DIRECTIONS FOR THIS TASK
Look through the material below and report every line that includes "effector".
● ● ● ● ● ● ●
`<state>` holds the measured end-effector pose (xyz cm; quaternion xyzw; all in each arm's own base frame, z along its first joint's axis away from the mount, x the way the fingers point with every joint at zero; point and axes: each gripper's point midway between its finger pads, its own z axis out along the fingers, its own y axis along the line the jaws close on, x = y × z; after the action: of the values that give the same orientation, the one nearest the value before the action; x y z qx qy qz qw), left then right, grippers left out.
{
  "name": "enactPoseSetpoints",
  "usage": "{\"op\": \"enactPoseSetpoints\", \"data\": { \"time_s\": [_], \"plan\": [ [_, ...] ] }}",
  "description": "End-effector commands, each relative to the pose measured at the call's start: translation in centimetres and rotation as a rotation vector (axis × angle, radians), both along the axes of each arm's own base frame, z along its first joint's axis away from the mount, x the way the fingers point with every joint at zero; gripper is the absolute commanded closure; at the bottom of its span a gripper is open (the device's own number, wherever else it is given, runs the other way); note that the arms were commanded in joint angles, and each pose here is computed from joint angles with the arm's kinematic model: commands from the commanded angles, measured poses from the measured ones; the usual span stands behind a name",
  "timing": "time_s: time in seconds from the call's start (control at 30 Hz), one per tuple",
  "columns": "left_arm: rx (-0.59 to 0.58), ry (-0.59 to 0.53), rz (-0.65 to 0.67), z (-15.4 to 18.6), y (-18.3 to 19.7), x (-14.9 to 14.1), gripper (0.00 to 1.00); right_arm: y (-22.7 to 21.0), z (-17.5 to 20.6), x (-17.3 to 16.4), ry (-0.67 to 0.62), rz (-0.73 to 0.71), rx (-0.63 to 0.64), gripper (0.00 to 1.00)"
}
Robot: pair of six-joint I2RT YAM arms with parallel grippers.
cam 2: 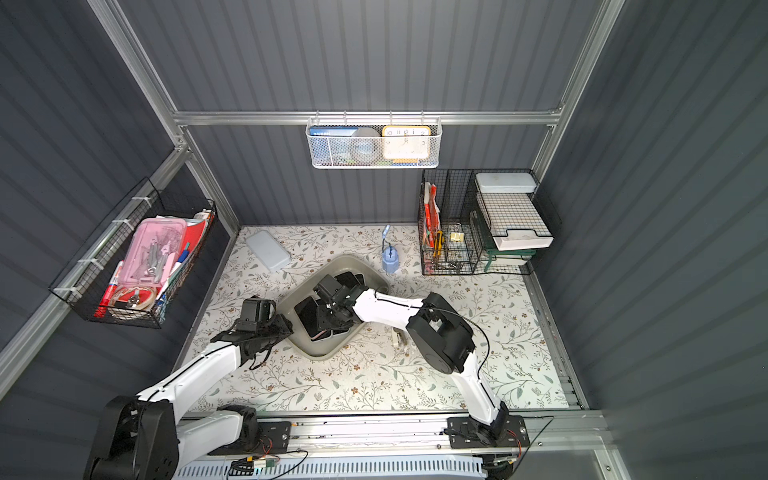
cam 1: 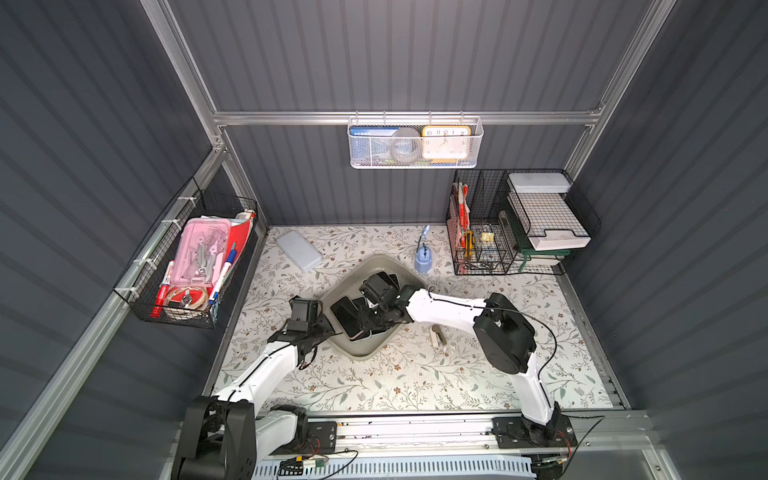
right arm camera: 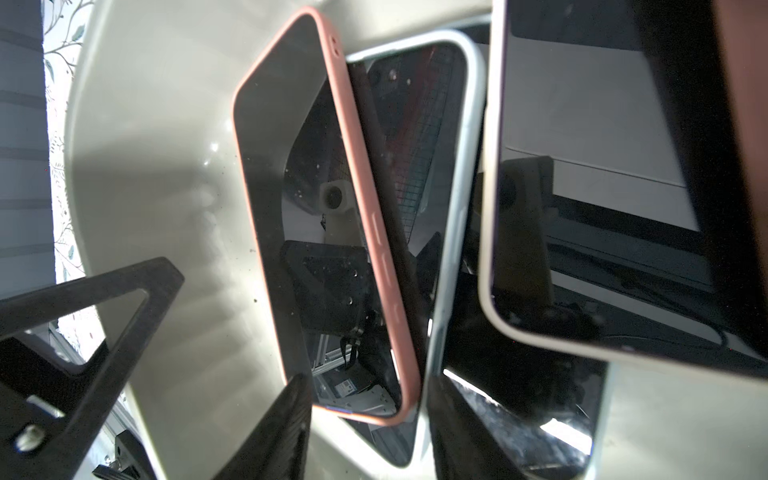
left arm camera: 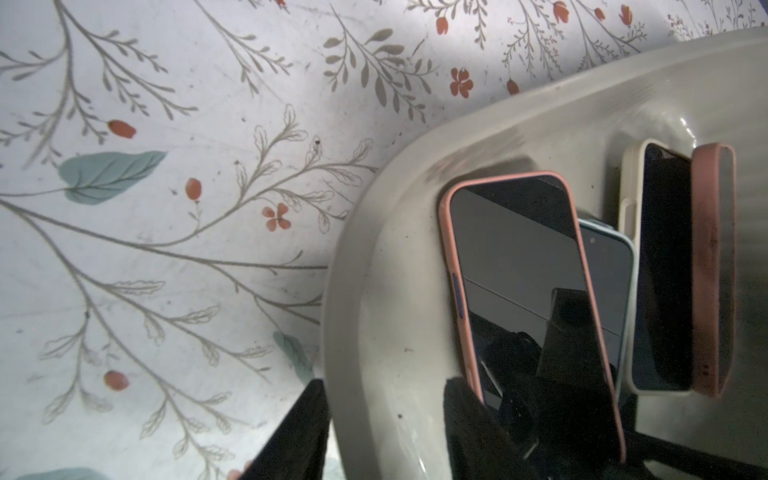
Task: Take the phone out of the storage box
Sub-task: Pick up the phone from the storage box.
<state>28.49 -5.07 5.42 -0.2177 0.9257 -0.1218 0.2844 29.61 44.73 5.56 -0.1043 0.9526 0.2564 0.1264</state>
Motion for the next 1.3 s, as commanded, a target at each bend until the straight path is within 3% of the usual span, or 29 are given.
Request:
{"op": "enactPoseSetpoints", "data": {
  "time_s": [0.0, 0.27, 0.53, 0.77, 1.0, 1.27],
  "plan": [
    [0.003, -0.004, -0.024, 0.2, -0.2, -0.1, 0.51, 0.2, -1.2, -0.2, 0.025, 0.000, -0.011, 0.50],
    [-0.001, 0.001, -0.027, -0.3, -0.3, -0.2, 0.52, 0.7, -1.1, -0.3, 0.025, 0.022, -0.001, 0.51],
    [-0.012, 0.009, -0.032, -0.8, -0.5, -0.2, 0.68, 0.0, -1.4, -0.1, 0.019, 0.004, -0.034, 0.51],
    [-0.009, 0.010, -0.028, -0.8, -0.4, -0.2, 0.78, 0.2, -1.2, 0.5, 0.053, -0.022, 0.082, 0.54],
    [-0.008, 0.013, -0.025, -1.0, -0.4, -0.3, 0.82, 0.8, -1.2, 0.8, 0.104, -0.038, 0.189, 0.54],
    [-0.008, 0.013, -0.026, -1.0, -0.4, -0.3, 0.84, 0.0, -2.3, 2.2, 0.111, -0.152, 0.163, 0.54]
  ]
}}
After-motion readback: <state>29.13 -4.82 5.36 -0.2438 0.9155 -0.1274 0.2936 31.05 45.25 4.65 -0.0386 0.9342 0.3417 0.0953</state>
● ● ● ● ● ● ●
RESPONSE FOR THIS EXERCISE
`<state>` holds the measured end-effector pose (xyz cm; quaternion xyzw; all in each arm's own base frame, z along its first joint's axis away from the mount, x the way the fingers point with every joint at zero; point and axes: each gripper's point midway between its finger pads, its own z axis out along the fingers, its own y axis along the line the jaws close on, x = y × z; after the action: of the values that give the same orientation, the one nearest the value before the action; x y z qx qy qz qw), left then right, grippers left out.
  "description": "End-effector commands, each relative to the pose measured at the call's start: translation in centimetres and rotation as a rotation vector (axis × angle, radians), both along the axes of each arm's own base frame, z along its first joint's axis away from the mount, x the way the fingers point with every joint at zero; gripper is the absolute commanded closure; at the bottom of its span a gripper is open (the device's own number, wherever else it is given, runs the other way); note that the arms were commanded in joint angles, and each pose here is computed from joint angles with the arm's kinematic model: commands from the commanded angles, measured poses from the measured ones; the usual span stands behind a name",

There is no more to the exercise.